National Grid Plc is investigating piping greenhouse gases released by power plants and refineries near London to undersea storage sites so they won’t add to global warming.
The manager of Britain’s natural gas-delivery network found the Thames Estuary could be used for pipelines to move carbon-dioxide gas toward depleted offshore wells, Network Operations director Chris Train said. In the north, the Teesside industrial hub is also being considered.
The US and Europe together have earmarked as much as US$14 billion in aid to develop technology to trap and bury the waste gas for eons, which in the London area may benefit utilities E.ON AG and RWE AG and refinery operator Petroplus Holding AG.

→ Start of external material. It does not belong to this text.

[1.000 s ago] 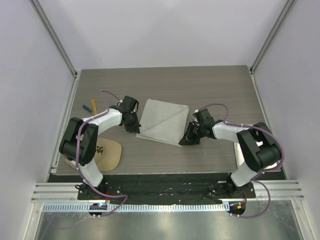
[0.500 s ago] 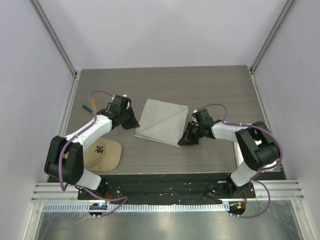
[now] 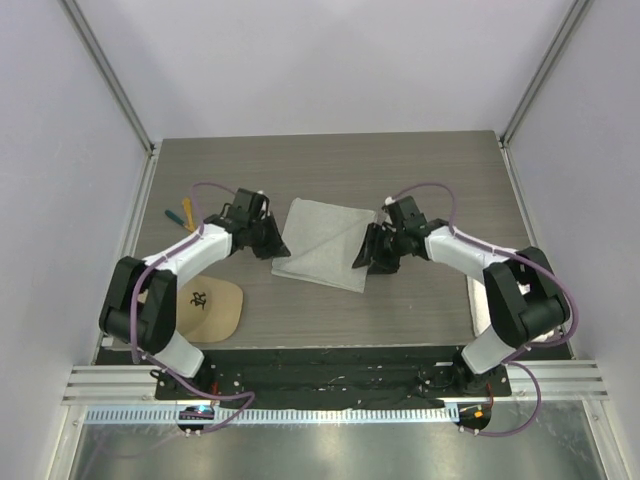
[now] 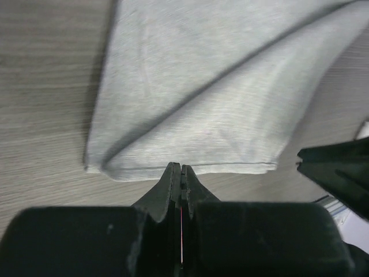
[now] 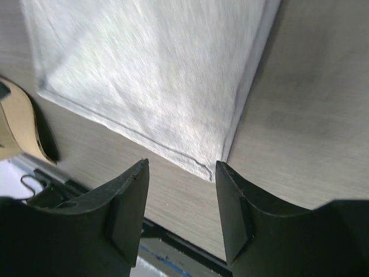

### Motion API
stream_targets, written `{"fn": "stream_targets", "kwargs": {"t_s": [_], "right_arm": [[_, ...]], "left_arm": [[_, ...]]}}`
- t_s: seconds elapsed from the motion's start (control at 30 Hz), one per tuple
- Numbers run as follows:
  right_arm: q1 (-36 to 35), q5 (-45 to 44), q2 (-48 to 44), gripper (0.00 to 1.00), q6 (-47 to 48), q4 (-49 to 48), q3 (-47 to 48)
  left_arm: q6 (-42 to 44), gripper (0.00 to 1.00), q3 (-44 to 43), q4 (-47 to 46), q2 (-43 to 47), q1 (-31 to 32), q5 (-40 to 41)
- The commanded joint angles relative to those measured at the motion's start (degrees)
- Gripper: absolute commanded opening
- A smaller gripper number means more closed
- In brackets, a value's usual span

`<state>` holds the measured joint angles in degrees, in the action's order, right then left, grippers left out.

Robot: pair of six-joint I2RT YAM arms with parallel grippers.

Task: Fold the napkin into a case and place the utensils inside
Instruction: Smooth out the upper triangle-folded napkin at the center of the board.

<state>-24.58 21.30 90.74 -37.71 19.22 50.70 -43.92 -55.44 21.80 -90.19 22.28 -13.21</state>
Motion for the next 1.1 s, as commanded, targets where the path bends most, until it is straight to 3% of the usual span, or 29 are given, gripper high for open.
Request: {"fn": "stream_targets", "kwargs": {"t_s": [0.0, 0.13, 0.23, 0.33, 0.37, 0.5, 0.6, 1.07], "right_arm": [[1.6, -9.5, -2.8, 0.55, 8.2, 9.9, 9.8], [3.0, -12.8, -0.3, 0.57, 11.4, 11.7, 14.5], [3.4, -10.8, 3.7, 0.55, 11.2, 6.8, 17.5], [3.4, -7.6, 6.9, 0.46, 9.8, 1.1, 20.7], [3.4, -6.9, 8.9, 0.37, 9.5, 0.0, 21.5], [4.4, -3.2, 14.9, 0.19, 8.4, -3.0, 25.1], [6.4, 0.0, 18.1, 0.13, 7.0, -6.3, 25.0], [13.9, 6.6, 27.6, 0.09, 10.3, -17.2, 22.8]], "left_arm": [[2.2, 0.01, -6.2, 2.2, 3.6, 3.0, 0.0], [1.1, 0.01, -7.6, -0.3, 0.9, 7.1, -1.1], [-1.1, 0.00, -7.9, -4.1, -4.1, 7.4, -4.6], [-0.8, 0.00, -8.2, -5.4, -7.9, 7.5, -5.3], [-0.5, 0.00, -8.6, -4.8, -8.4, 7.5, -4.9], [2.0, 0.00, -8.4, -2.2, -9.0, 7.4, -1.7], [3.1, 0.00, -7.1, -0.9, -8.5, 7.2, 0.6], [3.6, 0.00, -0.8, -2.5, -9.2, 6.2, 5.8]]}}
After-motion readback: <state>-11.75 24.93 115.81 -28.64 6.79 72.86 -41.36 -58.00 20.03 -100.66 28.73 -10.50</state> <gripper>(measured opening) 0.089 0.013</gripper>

Pilot projects have developed slowly because of potential gas-transport costs. London-based National Grid is expanding its range of possible routes beyond Scotland and Humberside, banking on government support and its own unique position of already operating 7,400km of gas pipelines in Britain.

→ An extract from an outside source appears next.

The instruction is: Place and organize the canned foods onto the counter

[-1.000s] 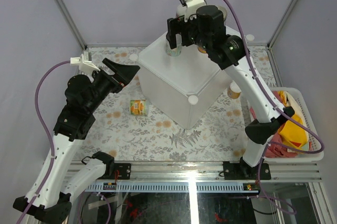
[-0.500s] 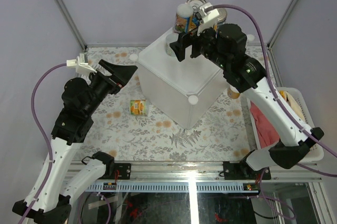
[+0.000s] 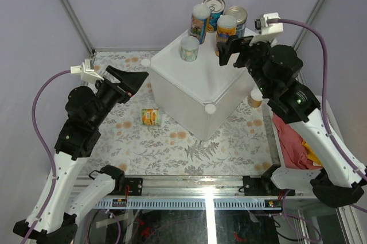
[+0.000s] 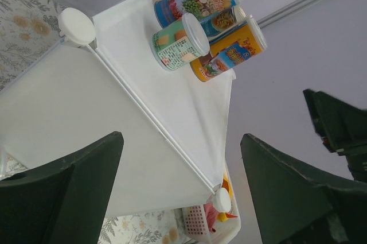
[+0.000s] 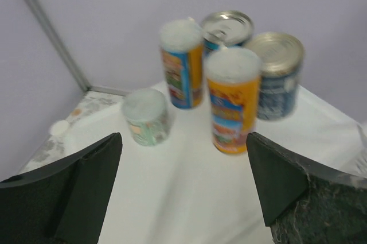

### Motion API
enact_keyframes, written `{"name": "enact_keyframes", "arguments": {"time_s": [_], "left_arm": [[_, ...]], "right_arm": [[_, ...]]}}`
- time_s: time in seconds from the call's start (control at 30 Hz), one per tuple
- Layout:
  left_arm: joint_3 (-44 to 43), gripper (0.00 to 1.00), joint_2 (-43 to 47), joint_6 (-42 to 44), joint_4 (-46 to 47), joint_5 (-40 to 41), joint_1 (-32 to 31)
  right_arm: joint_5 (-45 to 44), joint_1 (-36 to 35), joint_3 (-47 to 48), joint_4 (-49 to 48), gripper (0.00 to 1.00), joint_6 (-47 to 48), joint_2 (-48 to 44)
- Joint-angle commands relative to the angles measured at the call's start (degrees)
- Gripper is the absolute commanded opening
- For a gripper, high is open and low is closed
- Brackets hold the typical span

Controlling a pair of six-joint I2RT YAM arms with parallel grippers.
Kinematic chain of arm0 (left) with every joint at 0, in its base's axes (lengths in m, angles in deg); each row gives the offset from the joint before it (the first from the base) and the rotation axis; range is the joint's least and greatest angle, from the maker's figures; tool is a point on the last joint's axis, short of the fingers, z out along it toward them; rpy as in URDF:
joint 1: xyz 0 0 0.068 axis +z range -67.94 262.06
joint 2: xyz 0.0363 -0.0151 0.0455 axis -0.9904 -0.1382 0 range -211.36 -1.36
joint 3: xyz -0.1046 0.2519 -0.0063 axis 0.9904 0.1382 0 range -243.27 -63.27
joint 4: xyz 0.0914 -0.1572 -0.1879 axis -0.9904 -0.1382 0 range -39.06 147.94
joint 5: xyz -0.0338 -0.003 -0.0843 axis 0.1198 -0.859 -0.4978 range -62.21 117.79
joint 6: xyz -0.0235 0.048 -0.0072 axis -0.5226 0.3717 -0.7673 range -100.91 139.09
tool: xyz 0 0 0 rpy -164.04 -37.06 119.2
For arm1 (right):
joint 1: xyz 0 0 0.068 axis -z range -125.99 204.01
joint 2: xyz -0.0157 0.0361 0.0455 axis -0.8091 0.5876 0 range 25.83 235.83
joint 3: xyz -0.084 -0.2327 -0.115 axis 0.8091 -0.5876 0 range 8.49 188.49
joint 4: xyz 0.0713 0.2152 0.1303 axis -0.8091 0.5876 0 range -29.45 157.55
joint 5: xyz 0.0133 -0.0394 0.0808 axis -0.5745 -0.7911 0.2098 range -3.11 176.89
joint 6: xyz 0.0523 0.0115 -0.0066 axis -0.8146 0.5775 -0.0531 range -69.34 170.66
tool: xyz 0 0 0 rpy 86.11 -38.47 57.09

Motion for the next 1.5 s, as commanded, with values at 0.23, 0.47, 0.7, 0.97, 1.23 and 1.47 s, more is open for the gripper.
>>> {"name": "enact_keyframes", "arguments": {"time_s": [0.23, 0.47, 0.7, 0.97, 1.23, 1.47], "left_arm": [[1.07, 0.84, 0.65, 1.47, 0.02, -0.80, 0.37], [0.94, 0.84, 0.83, 1.12, 0.37, -1.57, 0.37], [0.37, 0.84, 1.80, 1.53, -0.91, -1.00, 0.37], [-0.62, 0.84, 2.27, 2.00, -2.69, 0.19, 0.37], [-1.81, 0.84, 2.46, 2.46, -4.36, 1.45, 0.39], [-2.03, 0.84, 2.74, 2.71, -5.25, 2.55, 0.37]], "right_arm": [[-33.74, -0.04, -15.17, 15.95, 0.97, -16.99, -11.33], [-31.37, 6.95, -23.87, 22.52, 0.98, -34.12, -13.54], [-25.26, 16.08, -29.72, 23.00, 0.99, -44.73, -12.39], [-16.14, 23.83, -33.11, 18.87, 0.99, -52.47, -5.01], [-10.21, 26.84, -32.26, 15.43, 0.99, -58.54, 4.21], [-10.16, 28.13, -28.35, 16.85, 0.99, -62.86, 12.27]]}}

A carbon-capture system might help the government as well as industrial polluters to meet international greenhouse-gas agreements without having to buy emissions permits from traders.

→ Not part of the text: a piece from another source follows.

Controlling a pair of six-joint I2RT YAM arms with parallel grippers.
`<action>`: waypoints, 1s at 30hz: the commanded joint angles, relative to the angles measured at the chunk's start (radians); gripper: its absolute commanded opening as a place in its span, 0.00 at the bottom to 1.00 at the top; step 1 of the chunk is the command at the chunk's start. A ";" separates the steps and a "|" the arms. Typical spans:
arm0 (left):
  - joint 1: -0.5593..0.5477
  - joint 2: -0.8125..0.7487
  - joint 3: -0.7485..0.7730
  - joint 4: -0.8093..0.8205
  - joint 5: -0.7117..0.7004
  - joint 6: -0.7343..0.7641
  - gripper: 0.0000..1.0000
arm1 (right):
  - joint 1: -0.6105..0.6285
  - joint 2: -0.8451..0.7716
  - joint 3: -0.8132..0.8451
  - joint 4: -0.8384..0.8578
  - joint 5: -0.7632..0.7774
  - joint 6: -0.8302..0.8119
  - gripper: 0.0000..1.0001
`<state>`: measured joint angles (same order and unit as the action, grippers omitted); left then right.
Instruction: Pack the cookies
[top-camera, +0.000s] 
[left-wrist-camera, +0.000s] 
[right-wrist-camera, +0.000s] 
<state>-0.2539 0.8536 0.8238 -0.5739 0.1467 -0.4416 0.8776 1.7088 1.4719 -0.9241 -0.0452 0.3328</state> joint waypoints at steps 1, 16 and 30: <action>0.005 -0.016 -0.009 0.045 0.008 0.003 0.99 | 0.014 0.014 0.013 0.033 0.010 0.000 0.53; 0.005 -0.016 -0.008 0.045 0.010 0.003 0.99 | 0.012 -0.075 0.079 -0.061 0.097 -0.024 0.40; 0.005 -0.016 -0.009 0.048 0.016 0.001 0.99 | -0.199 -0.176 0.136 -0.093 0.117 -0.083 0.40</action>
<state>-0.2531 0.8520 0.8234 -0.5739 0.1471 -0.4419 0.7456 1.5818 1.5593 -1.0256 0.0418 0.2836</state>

The Thames river area near the country’s financial capital is home to large producers of greenhouse gases.
Train declined to name companies National Grid had spoken with about the plans beyond saying “we are talking with parties in both those areas” of England. “It’s pretty embryonic at this stage.”
Carbon capture and storage, commonly called CCS, will contribute a maximum of 10 percent of emission reductions needed globally in 2020 under expected greenhouse-gas trading programs, or 240 million tonnes of gas, New Carbon Finance, a London-based research company, estimated last month.
“The role of CCS will only be minor given the relative high cost of doing CCS projects prior to 2020,” said Milo Sjardin, an analyst in New York for the firm.
The rest of the reductions would come from increased fuel efficiency at factories, fuel switching and other abatement efforts, he said.
National Grid, which earns a regulated rate of return on its energy networks, is an “ideal” candidate to move the gas around Britain, provided the government sets rules that enable companies to make money by helping bury carbon dioxide, Train said.
“One of the barriers for the development of carbon capture to date is having the right incentive framework in place,” he said.
While National Grid’s focus is land-based pipes, “if it meant developing a project, we wouldn’t shy away from doing the offshore” leg of the transportation too, Train said.
The company is vying to control the transportation side of the unproven technology, which the International Energy Agency has said will be vital to meet the UN’s goal of cutting greenhouse-gas output by 50 percent by mid-century.